A steep ascent was the way forward for an hour till we made it to the top of the ridge overlooking the settlement of Mago established in the valley on the other side.
The table top after the climb provided some great views of the adjoining mountains. The peaks towards Chimathang looked enticing to say the least, but the clouds descended once again to limit our views. The horses got some much needed rest here before the descent to Mago.
A few prayer flags atop the table-top marked the route forward, from where the descent starts to Mago. A quick, steep descent of 45 minutes and we found ourselves along the Tawang river. The slopes on the other side of the table-top were replete with more rhododendrons – bright yellow flowers blooming all around.
Mago was a relatively large settlement spread over a large area near the Tawang river. There was a significant presence of Indian army personnel as well along the road leading further ahead form Mago to the border. The hot springs at Mago are only a few minutes away from the main settlement.
It had started raining by now and Sonam pushed ahead to make arrangements for our stay in one of the homes in Mago. We were welcomed and made to feel at home by a lady and her family – three pretty little girls, amused at the size of our backpacks and us having trekked all the way from Dirang.

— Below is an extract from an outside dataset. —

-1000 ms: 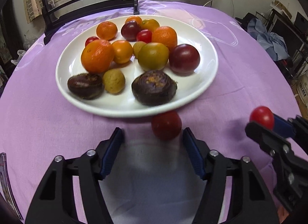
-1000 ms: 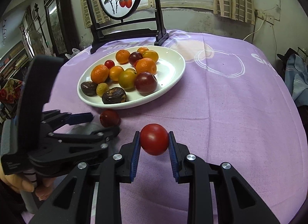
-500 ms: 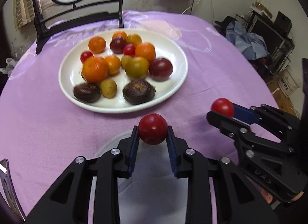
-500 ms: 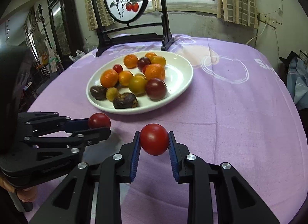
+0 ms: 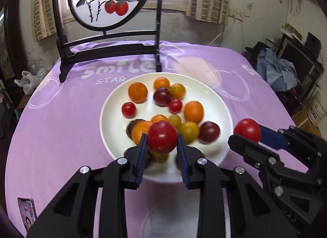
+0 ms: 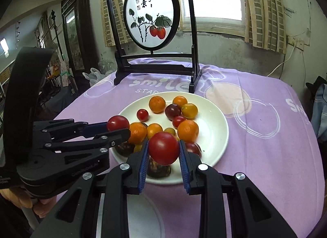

As the rains had subsided, we decided to take a walk around the village and visited the homes of the locals who had trekked with us from Thungri. Butter tea was served over and over again as we huddled together in warm wooden huts and regaled memorable incidents from our journey together over the mountains. A home-made dinner was ready as we got back to our host in Mago, just in time before the rains came down heavily once again.